### What to produce
Count the lines below that contain the word "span", and give only that number.

------------------------------------------------------------------------

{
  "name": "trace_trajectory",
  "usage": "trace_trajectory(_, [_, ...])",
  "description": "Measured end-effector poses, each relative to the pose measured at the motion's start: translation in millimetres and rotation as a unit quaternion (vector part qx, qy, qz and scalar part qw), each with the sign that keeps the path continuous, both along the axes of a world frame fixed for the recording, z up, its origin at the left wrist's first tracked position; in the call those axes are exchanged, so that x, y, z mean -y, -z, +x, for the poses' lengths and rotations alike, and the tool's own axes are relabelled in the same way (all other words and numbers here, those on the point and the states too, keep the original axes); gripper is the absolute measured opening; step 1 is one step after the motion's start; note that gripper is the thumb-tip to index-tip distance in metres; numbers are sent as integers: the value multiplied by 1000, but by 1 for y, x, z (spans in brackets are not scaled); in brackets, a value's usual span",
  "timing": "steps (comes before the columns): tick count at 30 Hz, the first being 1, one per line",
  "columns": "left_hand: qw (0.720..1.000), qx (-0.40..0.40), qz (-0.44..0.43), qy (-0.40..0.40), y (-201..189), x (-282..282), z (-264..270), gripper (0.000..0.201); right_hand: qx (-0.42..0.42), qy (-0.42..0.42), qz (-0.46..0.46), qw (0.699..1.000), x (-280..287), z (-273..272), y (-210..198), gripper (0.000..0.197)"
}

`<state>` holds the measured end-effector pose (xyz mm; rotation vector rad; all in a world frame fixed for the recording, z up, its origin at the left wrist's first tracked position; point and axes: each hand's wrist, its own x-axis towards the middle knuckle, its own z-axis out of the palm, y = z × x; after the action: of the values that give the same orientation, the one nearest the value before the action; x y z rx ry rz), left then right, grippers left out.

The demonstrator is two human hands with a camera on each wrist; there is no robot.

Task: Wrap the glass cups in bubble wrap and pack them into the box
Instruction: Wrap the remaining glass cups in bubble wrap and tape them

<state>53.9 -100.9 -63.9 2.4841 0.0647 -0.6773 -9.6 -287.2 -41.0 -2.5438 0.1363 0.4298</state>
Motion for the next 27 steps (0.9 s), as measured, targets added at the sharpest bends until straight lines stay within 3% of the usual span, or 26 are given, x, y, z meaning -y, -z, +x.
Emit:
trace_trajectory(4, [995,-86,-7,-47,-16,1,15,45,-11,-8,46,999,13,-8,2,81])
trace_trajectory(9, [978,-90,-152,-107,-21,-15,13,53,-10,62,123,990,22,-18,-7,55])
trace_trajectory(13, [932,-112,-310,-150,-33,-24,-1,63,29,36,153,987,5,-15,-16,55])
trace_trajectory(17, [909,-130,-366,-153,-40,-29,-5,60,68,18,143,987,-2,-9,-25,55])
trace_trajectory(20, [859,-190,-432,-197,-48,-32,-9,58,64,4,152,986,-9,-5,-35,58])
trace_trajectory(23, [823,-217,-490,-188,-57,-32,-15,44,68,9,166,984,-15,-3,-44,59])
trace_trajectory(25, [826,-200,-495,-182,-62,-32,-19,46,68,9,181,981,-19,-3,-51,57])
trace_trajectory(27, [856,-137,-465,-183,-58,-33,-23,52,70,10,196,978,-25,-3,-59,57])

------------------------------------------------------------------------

### Exercise response
2